+++ WORKING DATA

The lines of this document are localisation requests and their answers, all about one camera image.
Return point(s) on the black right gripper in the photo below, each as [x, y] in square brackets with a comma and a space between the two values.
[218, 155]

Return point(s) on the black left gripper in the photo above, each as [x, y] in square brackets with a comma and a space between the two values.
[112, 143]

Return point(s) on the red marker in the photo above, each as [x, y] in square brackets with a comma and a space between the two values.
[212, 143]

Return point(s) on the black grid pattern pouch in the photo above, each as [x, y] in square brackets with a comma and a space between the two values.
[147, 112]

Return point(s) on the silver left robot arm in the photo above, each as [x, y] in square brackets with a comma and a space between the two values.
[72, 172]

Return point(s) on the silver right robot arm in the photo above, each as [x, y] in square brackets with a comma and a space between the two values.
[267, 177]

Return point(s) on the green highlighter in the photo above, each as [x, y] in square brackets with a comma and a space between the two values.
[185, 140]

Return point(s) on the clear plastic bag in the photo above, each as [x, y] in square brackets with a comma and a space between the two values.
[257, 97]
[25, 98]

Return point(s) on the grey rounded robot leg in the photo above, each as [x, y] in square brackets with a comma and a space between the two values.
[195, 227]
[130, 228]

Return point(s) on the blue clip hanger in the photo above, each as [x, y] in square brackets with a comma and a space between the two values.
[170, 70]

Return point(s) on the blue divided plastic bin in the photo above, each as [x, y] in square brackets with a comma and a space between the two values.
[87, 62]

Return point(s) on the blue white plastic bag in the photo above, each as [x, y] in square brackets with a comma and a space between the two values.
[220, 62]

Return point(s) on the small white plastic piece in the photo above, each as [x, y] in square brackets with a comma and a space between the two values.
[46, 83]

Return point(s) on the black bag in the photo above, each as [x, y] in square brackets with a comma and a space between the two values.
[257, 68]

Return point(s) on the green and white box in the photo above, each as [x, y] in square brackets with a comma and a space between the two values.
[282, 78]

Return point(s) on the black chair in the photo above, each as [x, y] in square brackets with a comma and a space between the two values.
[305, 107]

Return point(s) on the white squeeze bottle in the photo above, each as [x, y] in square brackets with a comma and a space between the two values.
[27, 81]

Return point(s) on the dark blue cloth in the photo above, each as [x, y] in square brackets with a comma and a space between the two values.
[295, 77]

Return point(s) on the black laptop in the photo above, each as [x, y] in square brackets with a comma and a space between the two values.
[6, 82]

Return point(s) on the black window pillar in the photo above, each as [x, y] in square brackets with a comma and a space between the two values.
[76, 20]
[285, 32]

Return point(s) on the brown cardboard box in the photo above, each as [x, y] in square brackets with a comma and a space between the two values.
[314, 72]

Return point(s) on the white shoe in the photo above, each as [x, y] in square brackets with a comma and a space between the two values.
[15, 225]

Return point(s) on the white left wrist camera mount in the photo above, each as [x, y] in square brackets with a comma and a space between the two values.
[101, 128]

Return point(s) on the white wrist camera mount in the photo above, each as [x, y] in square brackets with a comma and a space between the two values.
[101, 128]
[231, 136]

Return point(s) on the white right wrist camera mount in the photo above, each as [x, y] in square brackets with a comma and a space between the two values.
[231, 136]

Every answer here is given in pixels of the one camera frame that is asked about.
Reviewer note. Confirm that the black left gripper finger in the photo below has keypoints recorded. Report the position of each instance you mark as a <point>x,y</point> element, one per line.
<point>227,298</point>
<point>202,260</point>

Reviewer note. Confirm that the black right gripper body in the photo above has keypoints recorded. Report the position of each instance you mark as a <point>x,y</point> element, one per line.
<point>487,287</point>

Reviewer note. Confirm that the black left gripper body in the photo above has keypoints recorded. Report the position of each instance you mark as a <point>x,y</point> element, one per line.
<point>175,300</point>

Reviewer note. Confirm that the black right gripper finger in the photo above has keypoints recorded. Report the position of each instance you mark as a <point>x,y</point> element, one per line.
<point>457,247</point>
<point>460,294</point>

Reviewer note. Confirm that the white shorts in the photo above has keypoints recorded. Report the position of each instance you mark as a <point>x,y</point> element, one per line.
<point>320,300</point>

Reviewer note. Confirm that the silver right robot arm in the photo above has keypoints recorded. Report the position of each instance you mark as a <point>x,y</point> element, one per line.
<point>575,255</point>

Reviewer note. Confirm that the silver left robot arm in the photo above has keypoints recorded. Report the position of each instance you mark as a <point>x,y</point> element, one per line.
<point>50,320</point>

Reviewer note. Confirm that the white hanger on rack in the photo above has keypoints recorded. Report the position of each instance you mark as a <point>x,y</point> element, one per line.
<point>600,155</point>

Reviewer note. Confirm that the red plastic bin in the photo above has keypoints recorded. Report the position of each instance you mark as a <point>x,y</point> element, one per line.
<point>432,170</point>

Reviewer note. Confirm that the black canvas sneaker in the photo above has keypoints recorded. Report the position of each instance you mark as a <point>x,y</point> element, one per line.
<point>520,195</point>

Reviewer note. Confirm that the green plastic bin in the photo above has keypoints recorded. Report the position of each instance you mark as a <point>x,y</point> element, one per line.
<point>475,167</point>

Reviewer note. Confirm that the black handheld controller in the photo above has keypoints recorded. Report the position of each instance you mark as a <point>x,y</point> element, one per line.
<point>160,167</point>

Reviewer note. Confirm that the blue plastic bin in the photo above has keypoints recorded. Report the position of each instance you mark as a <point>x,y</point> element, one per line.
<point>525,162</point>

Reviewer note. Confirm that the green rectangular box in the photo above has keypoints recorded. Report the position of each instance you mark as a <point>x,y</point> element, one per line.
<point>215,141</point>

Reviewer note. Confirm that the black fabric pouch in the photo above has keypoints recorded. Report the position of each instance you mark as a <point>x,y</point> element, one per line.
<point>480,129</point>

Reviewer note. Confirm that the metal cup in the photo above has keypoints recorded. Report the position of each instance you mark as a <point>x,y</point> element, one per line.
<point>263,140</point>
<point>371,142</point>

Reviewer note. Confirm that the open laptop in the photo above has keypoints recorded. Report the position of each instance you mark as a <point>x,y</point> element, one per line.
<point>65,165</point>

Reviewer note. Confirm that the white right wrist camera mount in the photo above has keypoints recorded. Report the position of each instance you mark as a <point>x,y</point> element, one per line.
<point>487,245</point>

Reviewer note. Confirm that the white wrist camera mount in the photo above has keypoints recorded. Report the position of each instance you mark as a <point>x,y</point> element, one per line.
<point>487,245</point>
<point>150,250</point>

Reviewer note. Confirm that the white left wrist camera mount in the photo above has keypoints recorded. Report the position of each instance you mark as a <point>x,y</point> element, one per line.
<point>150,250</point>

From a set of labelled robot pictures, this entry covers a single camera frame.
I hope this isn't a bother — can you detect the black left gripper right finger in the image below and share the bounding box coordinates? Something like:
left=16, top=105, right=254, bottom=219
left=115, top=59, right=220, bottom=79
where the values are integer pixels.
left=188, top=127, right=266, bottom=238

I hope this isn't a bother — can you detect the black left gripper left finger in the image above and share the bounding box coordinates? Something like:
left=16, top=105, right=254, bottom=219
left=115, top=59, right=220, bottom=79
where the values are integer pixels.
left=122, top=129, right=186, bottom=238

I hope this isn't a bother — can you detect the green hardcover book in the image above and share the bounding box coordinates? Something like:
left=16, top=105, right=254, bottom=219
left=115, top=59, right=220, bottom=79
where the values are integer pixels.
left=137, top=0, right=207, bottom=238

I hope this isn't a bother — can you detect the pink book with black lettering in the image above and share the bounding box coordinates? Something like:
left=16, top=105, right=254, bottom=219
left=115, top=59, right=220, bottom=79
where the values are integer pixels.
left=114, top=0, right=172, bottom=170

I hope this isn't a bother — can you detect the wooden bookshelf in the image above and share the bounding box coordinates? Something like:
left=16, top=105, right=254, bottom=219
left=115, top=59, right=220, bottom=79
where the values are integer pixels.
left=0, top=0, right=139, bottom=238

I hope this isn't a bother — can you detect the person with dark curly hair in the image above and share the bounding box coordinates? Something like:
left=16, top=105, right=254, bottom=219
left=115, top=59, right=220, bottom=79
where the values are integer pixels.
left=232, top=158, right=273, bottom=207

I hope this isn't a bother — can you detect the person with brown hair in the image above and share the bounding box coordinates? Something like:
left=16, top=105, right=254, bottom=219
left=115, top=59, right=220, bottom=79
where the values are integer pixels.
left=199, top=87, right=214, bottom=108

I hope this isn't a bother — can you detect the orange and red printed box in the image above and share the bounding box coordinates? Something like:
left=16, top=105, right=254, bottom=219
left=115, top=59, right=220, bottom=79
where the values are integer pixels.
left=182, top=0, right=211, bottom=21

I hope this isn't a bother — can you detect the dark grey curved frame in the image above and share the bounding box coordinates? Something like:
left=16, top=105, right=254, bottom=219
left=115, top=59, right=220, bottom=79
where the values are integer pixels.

++++++

WHAT IS BEING ASKED:
If a line in the records has the word "person", copy that line.

RESPONSE TO THIS TASK:
I hope this isn't a bother — can you detect the person with dark curly hair in the image above and share the bounding box coordinates? Something like:
I hope this isn't a bother — can you detect the person with brown hair in the image above and share the bounding box coordinates? Something like:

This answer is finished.